Assignment → For the word "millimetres", state the number of lines in the data that contain it, and nothing else.

Data section →
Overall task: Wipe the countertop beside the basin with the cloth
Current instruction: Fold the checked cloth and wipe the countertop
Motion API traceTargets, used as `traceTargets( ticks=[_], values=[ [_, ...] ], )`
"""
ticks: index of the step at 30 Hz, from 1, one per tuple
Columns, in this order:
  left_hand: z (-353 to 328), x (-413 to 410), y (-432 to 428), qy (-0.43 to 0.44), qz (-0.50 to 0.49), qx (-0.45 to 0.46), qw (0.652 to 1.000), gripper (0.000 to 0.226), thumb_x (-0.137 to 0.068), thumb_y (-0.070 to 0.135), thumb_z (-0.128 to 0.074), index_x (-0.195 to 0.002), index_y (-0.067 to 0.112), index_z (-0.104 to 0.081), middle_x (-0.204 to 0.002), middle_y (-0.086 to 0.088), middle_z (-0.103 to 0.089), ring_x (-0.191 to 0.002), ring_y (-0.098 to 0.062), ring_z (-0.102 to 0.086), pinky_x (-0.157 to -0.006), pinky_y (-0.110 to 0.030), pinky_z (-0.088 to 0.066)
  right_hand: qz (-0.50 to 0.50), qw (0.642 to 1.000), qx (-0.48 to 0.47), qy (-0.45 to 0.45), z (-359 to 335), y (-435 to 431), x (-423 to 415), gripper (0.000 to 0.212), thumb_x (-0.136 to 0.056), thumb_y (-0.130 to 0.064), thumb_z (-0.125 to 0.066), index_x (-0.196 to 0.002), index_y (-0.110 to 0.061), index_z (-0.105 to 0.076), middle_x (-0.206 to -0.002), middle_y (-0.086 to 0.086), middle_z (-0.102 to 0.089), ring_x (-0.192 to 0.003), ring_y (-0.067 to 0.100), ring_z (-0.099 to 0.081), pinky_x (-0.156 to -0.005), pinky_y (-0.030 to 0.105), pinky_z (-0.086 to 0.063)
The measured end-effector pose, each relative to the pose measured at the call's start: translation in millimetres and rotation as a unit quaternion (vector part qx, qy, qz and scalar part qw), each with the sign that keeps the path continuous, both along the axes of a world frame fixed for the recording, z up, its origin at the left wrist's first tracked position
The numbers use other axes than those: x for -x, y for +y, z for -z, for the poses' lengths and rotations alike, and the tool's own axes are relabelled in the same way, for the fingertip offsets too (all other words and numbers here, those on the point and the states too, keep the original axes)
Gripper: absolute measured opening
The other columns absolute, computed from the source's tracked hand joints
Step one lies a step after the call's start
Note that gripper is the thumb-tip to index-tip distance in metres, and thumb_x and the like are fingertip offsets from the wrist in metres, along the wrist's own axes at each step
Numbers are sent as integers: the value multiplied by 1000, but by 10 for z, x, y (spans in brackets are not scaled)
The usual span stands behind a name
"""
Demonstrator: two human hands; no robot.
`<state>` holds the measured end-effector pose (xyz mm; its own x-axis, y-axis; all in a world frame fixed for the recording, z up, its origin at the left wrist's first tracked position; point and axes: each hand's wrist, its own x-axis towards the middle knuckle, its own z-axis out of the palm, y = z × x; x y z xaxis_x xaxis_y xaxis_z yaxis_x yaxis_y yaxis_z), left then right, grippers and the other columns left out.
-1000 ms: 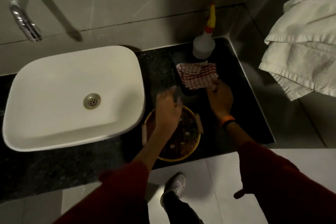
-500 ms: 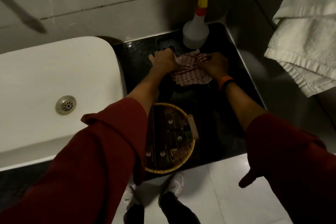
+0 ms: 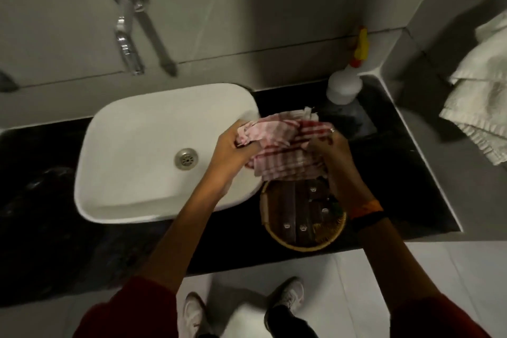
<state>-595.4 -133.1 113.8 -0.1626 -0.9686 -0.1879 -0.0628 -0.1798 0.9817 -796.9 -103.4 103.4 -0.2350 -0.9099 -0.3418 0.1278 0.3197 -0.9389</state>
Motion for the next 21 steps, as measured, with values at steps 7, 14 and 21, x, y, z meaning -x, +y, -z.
traceTargets(
  ticks=[7,14,21],
  values=[
    [82,-2202,957,18,-86,-13,996,42,-86,2,-72,-125,8,-59,-114,-2,-73,-105,-16,-71,-83,-23,-59,-125,989,55,-53,46,737,-2082,57,-71,-6,-65,-126,-16,-51,-113,12,-70,-97,16,-69,-80,32,-59],
    [641,-4201,1670,-47,-141,-55,987,86,-55,48,-85,-128,17,-51,-124,-5,-63,-112,-18,-65,-88,-26,-59,-221,975,20,-25,449,1288,-4134,58,-73,-13,-66,-127,-19,-47,-125,0,-65,-117,20,-65,-96,34,-57],
    [1303,-4976,1413,-102,-106,-88,985,70,-92,6,-71,-150,26,-38,-142,-1,-54,-131,-19,-55,-99,-25,-55,-153,979,-66,121,905,1053,-5036,52,-91,12,-58,-140,-6,-48,-135,15,-60,-129,35,-57,-114,50,-45]
  ],
)
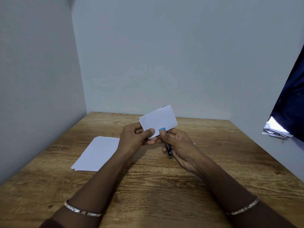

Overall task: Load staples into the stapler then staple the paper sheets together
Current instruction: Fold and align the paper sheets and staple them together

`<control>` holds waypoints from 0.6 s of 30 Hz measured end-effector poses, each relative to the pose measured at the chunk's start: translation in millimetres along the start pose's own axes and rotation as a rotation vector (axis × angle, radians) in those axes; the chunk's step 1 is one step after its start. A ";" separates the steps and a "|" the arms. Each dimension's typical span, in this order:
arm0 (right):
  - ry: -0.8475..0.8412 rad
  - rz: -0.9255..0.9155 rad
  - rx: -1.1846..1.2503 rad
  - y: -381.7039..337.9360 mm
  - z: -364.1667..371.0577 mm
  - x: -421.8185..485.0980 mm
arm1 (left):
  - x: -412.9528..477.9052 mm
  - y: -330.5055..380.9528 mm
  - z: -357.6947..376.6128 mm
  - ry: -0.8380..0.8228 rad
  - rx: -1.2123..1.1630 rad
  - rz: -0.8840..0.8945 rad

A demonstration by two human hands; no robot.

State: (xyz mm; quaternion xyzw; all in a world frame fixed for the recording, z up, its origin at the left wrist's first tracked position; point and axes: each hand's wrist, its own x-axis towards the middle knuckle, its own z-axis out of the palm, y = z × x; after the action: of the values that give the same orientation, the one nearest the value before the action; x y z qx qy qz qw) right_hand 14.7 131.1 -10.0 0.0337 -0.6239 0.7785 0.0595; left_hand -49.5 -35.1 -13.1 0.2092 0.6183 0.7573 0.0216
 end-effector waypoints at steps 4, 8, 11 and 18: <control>0.036 0.000 0.019 0.4 -1.6 0.1 | -0.9 0.0 2.5 -0.014 0.010 0.007; 0.059 -0.006 0.001 0.5 -1.9 0.0 | -0.7 0.3 1.8 -0.020 0.036 0.025; 0.057 -0.015 -0.008 0.3 -2.0 -0.3 | -1.3 0.9 2.0 -0.022 0.044 0.030; 0.061 -0.020 0.001 1.6 -2.7 0.7 | -0.8 0.7 2.1 -0.010 0.075 0.037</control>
State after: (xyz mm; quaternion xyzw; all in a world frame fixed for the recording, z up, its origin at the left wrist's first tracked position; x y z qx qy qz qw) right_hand 13.9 133.4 -12.1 0.0163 -0.6212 0.7787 0.0862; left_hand -47.8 -33.5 -12.4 0.2251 0.6419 0.7330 0.0028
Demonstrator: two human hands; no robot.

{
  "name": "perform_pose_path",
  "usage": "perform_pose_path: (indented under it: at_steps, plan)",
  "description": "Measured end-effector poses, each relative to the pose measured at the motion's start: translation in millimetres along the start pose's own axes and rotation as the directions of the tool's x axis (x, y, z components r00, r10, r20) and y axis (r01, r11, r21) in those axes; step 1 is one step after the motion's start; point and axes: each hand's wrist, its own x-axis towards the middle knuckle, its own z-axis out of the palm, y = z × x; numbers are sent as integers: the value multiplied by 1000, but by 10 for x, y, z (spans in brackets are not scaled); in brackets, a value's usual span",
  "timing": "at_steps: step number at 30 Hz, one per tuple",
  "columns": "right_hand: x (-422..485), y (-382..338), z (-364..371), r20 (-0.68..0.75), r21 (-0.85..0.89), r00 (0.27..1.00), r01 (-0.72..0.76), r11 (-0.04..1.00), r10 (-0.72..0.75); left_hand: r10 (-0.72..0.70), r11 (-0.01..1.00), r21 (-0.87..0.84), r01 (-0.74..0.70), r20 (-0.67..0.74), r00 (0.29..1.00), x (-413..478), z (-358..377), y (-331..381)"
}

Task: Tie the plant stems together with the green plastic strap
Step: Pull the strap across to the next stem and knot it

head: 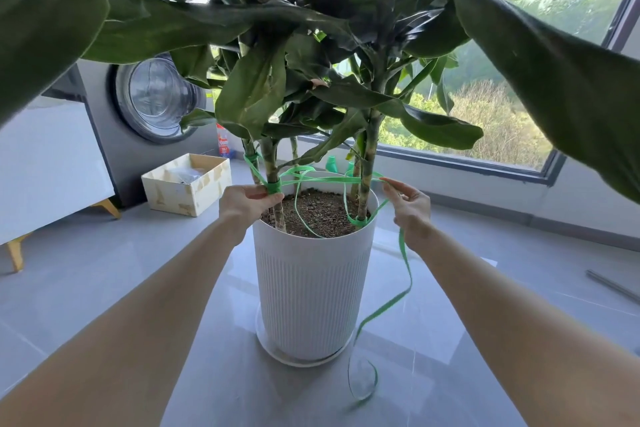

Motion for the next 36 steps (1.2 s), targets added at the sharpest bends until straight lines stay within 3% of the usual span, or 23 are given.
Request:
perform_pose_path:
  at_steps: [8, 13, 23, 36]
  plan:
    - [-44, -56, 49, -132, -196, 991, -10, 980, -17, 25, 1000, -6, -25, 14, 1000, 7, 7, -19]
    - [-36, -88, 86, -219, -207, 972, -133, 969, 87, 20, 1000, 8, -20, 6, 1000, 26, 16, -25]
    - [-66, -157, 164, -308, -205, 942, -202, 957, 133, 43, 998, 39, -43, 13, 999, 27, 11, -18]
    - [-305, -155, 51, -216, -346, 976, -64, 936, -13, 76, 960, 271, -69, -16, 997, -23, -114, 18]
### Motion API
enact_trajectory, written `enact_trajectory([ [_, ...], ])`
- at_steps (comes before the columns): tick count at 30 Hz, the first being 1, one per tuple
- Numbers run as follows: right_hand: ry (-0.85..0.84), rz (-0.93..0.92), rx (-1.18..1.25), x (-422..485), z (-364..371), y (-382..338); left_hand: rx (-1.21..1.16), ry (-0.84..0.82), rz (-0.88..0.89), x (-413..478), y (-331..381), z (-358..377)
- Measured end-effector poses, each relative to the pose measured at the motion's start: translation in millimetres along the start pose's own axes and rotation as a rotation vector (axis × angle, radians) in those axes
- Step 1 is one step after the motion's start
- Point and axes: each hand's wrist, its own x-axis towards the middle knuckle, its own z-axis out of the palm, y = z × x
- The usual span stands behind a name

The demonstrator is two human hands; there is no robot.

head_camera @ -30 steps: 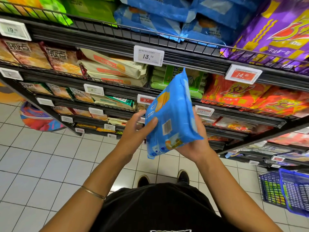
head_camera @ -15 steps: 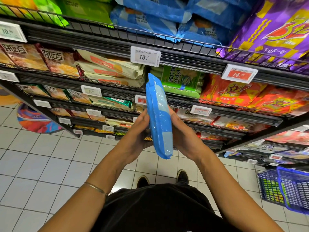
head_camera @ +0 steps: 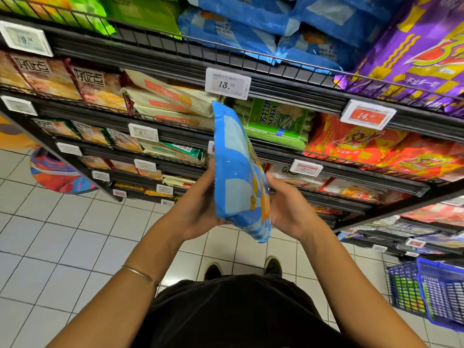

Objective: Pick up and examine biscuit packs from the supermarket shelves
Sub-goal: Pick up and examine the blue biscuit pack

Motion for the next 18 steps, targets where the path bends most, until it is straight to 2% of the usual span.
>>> enact_trajectory([
  [3,-0.006,-0.007,-0.024,0,-1,7,0.259,0.006,-0.004,-3,8,4],
  [6,0.021,-0.051,-0.034,-1,-2,9,0.324,-0.034,0.041,-11,14,-1],
  [8,0.074,-0.116,-0.043,-1,-6,8,0.191,-0.028,0.097,-15,17,-16],
  [11,0.170,-0.191,-0.092,-4,-12,7,-0.038,-0.087,0.070,-25,18,-28],
  [15,0.238,-0.225,-0.099,-11,-15,6,0.141,0.166,0.144,-22,5,-35],
  [18,0.252,-0.239,-0.131,-19,-15,7,0.168,0.243,0.139,-24,-3,-41],
])
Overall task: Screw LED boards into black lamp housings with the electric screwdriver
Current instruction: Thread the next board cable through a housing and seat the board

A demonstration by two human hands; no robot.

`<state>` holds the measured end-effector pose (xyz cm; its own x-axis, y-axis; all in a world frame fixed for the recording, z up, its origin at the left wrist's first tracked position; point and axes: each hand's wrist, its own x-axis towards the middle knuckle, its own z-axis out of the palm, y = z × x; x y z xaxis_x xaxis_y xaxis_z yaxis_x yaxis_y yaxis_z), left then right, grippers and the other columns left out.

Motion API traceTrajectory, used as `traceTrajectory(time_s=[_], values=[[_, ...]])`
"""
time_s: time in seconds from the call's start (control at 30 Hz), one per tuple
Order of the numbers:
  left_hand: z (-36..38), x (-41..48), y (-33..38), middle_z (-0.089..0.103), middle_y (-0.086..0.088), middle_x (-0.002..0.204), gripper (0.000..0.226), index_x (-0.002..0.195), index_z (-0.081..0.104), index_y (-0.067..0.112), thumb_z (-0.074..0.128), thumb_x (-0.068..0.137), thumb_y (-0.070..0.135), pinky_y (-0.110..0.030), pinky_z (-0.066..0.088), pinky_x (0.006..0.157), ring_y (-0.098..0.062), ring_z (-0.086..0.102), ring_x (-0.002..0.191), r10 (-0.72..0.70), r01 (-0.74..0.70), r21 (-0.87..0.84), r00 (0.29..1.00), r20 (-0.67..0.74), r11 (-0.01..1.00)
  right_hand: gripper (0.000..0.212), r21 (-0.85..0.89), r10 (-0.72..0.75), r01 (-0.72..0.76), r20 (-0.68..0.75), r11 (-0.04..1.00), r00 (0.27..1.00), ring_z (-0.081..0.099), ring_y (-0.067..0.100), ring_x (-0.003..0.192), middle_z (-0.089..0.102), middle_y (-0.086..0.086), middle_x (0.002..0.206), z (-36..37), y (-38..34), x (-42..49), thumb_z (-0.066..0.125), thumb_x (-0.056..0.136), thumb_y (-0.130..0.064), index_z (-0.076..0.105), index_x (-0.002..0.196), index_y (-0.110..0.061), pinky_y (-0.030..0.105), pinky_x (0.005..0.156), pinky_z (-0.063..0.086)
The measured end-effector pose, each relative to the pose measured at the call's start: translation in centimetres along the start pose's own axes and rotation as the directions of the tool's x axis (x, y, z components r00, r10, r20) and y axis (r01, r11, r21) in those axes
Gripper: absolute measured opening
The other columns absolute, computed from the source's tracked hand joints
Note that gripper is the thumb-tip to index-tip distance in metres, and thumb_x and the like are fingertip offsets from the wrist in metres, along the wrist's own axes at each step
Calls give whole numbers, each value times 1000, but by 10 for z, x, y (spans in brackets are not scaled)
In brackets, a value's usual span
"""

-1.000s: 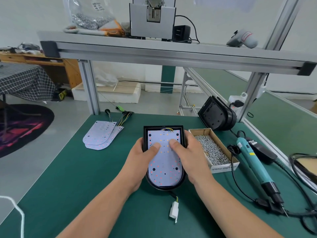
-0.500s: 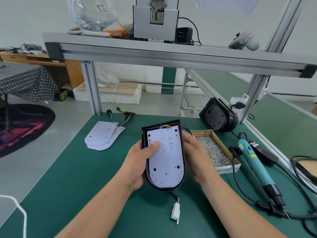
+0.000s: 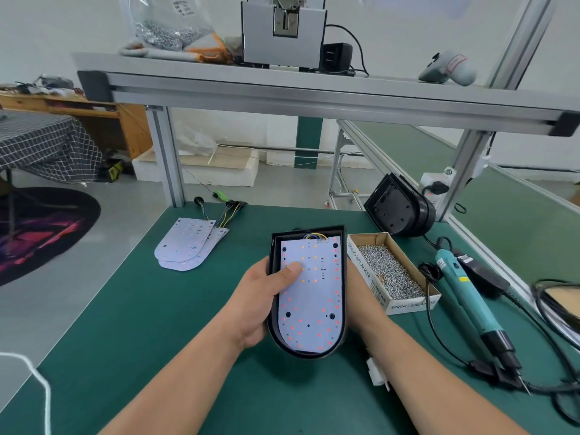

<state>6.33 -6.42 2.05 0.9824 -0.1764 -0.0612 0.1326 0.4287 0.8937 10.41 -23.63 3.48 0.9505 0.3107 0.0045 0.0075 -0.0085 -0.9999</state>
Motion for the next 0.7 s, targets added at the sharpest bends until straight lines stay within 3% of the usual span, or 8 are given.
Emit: traceTrajectory(time_s=[0.07, 0.17, 0.3, 0.37, 0.43, 0.53, 0.6, 0.7], values=[[-1, 0, 1, 73, -19, 132, 40, 130, 70, 9, 72, 96, 30, -55, 61, 95, -42, 71, 119, 1, -1, -9, 1000, 1, 1000, 26, -57, -65, 67, 38, 996, 997, 71, 5, 91, 79, -9, 102, 2, -1, -3, 65, 80, -47, 76, 100, -35, 24, 78, 55], [0, 0, 1, 72, -19, 132, 38, 128, 71, 9, 72, 96, 30, -54, 61, 95, -42, 71, 119, -11, 11, 4, 1000, 17, 1000, 16, -9, -47, 48, 95, 999, 994, 62, -3, 71, 74, -17, 80, 3, -1, -6, 64, 74, -52, 75, 79, -43, 16, 65, 51], [0, -2, 0, 72, -20, 131, 39, 130, 69, 7, 72, 97, 28, -51, 61, 91, -43, 72, 117, -23, 22, 15, 998, 51, 1000, 20, 13, 8, -9, 35, 1000, 999, 54, 5, 71, 65, -17, 70, 2, -1, -4, 60, 65, -58, 71, 65, -40, 25, 70, 47], [1, -3, 0, 73, -19, 130, 40, 132, 68, 6, 71, 98, 27, -50, 62, 91, -42, 72, 117, -8, 6, 48, 999, 48, 999, 21, 121, 35, -31, -31, 992, 999, 47, 14, 74, 56, -6, 72, 1, 1, -2, 62, 81, -45, 62, 65, -31, 30, 69, 44], [1, -2, -2, 74, -18, 129, 44, 133, 65, 6, 72, 96, 28, -50, 62, 93, -41, 73, 116, 19, -21, 90, 999, 28, 996, 34, 317, 101, -78, -56, 945, 993, 40, 13, 62, 45, -2, 69, 2, 1, -2, 54, 101, -21, 52, 68, -30, 23, 56, 41], [2, -2, -3, 74, -15, 129, 44, 133, 65, 9, 72, 95, 31, -50, 62, 93, -39, 73, 116, 42, -41, 109, 999, -7, 993, 51, 435, 125, -84, -65, 896, 990, 36, 8, 48, 42, -8, 56, 3, -4, -5, 51, 102, -16, 48, 53, -30, 19, 48, 37], [2, -2, -3, 75, -14, 128, 36, 126, 71, 14, 72, 96, 34, -46, 63, 89, -37, 74, 116, 34, -31, 81, 999, -34, 996, 36, 365, 123, -81, -93, 927, 988, 36, 11, 54, 43, -7, 62, 2, -8, -6, 59, 94, -23, 49, 60, -29, 25, 56, 37], [0, -1, -3, 76, -15, 127, 33, 125, 71, 12, 72, 100, 34, -45, 64, 87, -36, 74, 115, -5, 10, 80, 998, -66, 997, 31, -38, 63, -74, -235, 997, 970, 52, -4, 49, 58, -9, 68, -6, -2, -3, 49, 107, -19, 58, 78, -24, 13, 51, 45]])
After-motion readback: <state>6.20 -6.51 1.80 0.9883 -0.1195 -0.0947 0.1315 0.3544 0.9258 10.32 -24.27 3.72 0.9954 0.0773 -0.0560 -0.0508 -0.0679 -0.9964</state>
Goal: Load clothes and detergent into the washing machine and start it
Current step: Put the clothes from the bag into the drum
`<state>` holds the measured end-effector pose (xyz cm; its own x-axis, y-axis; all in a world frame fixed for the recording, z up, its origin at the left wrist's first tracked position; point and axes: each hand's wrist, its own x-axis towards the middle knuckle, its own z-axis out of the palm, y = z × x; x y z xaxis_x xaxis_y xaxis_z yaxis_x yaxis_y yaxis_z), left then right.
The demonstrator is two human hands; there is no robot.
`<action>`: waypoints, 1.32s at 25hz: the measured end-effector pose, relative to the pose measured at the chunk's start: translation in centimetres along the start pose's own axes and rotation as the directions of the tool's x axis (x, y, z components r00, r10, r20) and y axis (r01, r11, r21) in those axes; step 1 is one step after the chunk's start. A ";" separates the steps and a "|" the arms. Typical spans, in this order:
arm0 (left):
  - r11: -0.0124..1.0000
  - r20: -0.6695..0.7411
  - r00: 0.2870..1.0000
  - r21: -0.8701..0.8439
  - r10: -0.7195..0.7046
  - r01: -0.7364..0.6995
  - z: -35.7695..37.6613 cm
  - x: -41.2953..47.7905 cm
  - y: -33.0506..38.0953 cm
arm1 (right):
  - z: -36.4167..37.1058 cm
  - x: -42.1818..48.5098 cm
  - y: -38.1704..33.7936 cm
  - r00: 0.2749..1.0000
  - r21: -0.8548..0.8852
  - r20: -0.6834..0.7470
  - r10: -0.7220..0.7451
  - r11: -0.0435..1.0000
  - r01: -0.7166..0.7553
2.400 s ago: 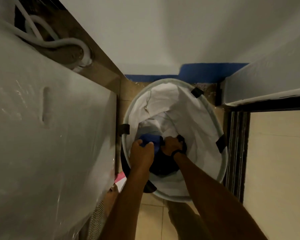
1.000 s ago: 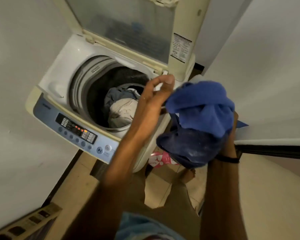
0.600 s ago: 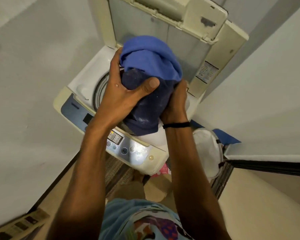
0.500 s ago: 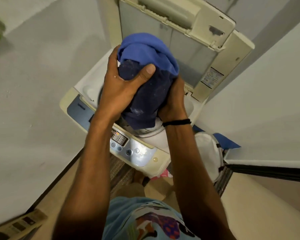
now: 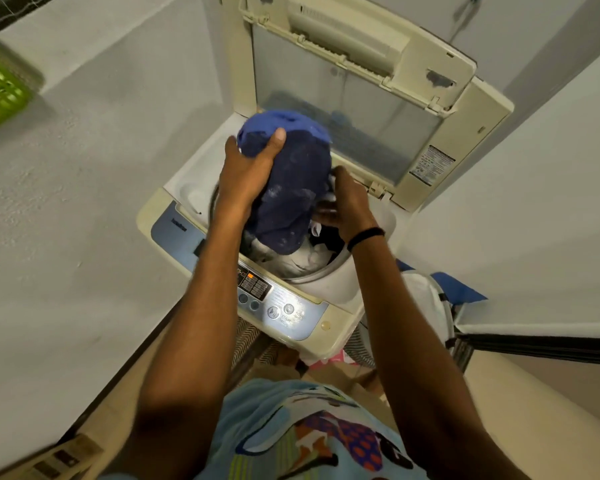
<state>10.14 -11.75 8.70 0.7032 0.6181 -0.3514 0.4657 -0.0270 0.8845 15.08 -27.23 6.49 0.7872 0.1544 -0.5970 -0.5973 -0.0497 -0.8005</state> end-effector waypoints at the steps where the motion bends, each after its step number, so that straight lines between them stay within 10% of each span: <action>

Reply → 4